Mas o melhor trabalho para abalar o sistema de crenças da BD foi o caso Judith Forrest! Em 2009 foi editado o livro desta autora, 1h25, que teve grandes resenhas críticas pela imprensa, chegando-se a afirmar que este seria a BD autobiográfica que atingia a maior sinceridade dentro desse género. A autora foi convidada para entrevistas na rádio e TV e o livro teve algum sucesso comercial. No ano seguinte saiu Momon em que explica porque a autora após uma "one night stand" com Xavier, este não se lembrava dela no dia seguinte - os homens são uns porcos, né? Mas a razão por Xavier não se lembrar de ter ido prá cama com a autora é porque a autora não existia... Nas páginas de Momon, Xavier e os autores William Henne e Thomas Boivin numa viagem de carro vindos de um festival de BD perguntam-se porque a 5éme Couche, sendo uma editora tão boa não tem impacto mediático... Alguém sugere que lhes falta uma autora de BD autobiográfica que conte histórias de ir ao cu. Alguém se lembrou que porque não se edita uma autora dessas? "As nossas autoras são artistas, pá, nunca fariam histórias de ir ao cu...". Alguém conclui: "Bem, então porque não fazemos nós isso e assinamos como se fossemos uma?"
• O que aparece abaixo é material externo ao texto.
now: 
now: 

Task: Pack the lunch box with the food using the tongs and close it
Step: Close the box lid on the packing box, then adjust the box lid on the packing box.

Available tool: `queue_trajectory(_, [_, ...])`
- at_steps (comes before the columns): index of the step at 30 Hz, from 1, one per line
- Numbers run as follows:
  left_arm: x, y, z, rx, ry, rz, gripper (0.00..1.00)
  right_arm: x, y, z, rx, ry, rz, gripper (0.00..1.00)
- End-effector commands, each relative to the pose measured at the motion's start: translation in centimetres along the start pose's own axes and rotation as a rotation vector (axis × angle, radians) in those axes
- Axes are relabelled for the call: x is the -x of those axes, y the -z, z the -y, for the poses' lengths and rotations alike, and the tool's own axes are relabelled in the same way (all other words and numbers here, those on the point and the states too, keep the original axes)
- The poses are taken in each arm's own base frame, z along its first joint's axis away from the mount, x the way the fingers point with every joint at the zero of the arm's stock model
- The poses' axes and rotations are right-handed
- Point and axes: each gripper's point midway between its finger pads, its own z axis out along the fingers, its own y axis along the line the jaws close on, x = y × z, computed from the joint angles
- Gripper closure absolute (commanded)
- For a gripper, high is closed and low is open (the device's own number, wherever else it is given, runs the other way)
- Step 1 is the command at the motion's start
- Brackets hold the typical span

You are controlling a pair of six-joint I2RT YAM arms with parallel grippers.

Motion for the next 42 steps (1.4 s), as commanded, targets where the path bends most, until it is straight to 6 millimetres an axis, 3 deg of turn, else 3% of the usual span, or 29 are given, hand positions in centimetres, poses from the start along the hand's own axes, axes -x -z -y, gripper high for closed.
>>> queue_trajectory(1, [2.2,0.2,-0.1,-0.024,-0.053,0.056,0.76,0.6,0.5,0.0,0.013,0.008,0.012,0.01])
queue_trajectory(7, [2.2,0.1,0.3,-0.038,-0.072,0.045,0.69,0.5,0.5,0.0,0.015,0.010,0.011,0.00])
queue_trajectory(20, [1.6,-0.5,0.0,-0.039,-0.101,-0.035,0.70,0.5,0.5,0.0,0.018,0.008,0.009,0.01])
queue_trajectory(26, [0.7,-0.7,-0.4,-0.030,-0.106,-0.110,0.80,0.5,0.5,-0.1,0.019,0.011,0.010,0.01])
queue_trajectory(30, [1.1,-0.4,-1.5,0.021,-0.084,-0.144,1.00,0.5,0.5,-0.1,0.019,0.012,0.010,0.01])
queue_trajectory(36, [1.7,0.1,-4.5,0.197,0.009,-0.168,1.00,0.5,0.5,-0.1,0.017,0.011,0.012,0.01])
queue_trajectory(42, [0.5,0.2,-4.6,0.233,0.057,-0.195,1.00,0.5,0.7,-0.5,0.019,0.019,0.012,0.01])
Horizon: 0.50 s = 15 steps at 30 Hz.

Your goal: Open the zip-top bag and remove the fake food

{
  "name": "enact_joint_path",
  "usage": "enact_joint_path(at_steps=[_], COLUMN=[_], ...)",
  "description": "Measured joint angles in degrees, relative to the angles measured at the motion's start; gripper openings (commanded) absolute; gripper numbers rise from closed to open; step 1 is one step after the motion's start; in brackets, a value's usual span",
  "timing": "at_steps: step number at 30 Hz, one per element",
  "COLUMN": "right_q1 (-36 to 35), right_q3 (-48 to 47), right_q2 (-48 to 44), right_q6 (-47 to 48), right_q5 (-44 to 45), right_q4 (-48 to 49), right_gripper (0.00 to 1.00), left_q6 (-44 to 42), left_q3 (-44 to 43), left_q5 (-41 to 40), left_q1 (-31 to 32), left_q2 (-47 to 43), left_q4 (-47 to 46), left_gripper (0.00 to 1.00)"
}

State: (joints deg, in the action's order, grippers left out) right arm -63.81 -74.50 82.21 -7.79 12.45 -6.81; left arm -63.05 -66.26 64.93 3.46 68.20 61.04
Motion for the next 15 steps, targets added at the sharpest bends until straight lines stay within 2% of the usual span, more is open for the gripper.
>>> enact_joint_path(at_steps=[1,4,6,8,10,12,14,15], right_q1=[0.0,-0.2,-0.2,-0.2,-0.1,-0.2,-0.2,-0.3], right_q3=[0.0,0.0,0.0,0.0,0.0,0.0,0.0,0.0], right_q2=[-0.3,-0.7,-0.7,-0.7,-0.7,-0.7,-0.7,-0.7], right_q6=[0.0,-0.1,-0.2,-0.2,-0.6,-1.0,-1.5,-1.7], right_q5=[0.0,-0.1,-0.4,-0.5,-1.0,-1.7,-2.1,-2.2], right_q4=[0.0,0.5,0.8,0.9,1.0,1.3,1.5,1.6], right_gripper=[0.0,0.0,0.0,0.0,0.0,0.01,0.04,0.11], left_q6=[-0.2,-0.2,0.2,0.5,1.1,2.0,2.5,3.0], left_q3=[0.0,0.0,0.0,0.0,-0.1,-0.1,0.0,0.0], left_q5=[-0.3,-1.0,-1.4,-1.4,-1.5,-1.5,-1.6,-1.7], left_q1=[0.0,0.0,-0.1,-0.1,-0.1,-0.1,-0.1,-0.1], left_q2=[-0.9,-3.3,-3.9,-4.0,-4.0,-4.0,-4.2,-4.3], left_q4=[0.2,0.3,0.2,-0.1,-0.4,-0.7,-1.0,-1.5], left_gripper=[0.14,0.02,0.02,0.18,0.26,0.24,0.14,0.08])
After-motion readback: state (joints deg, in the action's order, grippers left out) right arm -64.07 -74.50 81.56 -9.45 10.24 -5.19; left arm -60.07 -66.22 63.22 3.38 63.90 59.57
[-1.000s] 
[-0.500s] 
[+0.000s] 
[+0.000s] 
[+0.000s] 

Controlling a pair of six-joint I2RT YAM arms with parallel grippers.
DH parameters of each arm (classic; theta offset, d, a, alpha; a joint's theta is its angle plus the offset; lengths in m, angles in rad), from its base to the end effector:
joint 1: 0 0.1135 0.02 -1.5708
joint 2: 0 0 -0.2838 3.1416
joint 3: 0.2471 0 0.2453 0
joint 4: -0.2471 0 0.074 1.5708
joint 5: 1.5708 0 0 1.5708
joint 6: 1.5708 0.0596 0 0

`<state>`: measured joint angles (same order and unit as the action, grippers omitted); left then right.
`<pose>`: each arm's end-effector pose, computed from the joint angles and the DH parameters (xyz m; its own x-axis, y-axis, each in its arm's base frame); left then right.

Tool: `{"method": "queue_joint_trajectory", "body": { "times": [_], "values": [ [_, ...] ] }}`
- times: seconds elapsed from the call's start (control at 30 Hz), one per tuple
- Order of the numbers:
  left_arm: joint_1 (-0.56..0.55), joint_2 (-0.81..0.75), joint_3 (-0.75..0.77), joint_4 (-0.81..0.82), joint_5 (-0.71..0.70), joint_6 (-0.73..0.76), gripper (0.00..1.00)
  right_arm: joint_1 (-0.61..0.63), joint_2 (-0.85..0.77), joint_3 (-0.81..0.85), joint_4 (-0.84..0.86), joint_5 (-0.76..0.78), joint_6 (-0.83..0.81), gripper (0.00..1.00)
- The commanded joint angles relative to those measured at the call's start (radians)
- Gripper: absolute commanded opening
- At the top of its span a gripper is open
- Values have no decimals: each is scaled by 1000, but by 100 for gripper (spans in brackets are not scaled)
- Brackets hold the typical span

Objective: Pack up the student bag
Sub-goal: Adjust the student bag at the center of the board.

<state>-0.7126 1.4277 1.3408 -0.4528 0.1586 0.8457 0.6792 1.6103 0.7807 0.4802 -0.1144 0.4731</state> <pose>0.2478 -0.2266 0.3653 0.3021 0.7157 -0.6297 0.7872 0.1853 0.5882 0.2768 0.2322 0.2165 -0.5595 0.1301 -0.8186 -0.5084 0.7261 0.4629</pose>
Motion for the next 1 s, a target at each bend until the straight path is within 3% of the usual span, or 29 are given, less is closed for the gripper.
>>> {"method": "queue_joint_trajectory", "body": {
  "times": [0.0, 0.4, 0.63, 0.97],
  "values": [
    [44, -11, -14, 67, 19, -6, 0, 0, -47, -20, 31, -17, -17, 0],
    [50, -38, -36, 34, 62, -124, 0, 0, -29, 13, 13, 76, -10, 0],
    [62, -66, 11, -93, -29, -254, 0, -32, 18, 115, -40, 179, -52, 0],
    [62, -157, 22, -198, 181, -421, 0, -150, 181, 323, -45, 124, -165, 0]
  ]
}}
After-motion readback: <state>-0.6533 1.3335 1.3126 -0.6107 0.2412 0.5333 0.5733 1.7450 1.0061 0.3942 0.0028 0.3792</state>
De referir ainda o belíssimo 978 (2013) de Pascal Matthey, autor que já conhecia de umas BDs menos interessantes da corrente autobiográfica pela L'Employé du Moi e que andou a coleccionar panfletos / brochuras / catálogos publicitários de BD comercial e realizou este bizarro Genesis... Genesis? Não sei se podemos definir assim mas o que acontece é que estamos perante um simulacro de um álbum franco-belga de BD, ou seja, 40 e tal páginas perto do A4 a cores com uma capa dura. O conteúdo é um trabalho um "comix remix", uma BD de colagens em que as imagens originais foram de tal forma fragmentadas que juntas criam padrões abstractos. A questão que se coloca sempre nestes casos é: pode-se ler uma BD abstracta? Que o Pedro Moura responda a isso...
A verdade é que temos toda uma liberdade de interpretar o que vemos, quadrado a quadrado em sequência, e uma "possível leitura" até porque se topam metamorfoses de formas que indicam uma "acção" de algo, de quê? Não sabemos, talvez do lixo a ser reciclado numa máquina? Lixo de milhares imagens medíocres geradas pela BD comercial mundial? O título do álbum refere-se ao número de ISBN da Bélgica e esse seria a maior referência para o livro: o regurgitar de chavões gráficos dessa indústria? Parece um catálogo disfuncional de cores e formas do mercado de BD mas independentemente disso, a mente procura sempre sentidos, e como bom cristão que sou levei para um nascimento e destruição de cosmos pelas várias vinhetas, uma luta de dias e de noites eternas, etc... Foi o meu "glitch" mental sobre esta obra porque para mim foi dos livros mais explosivos de 2013!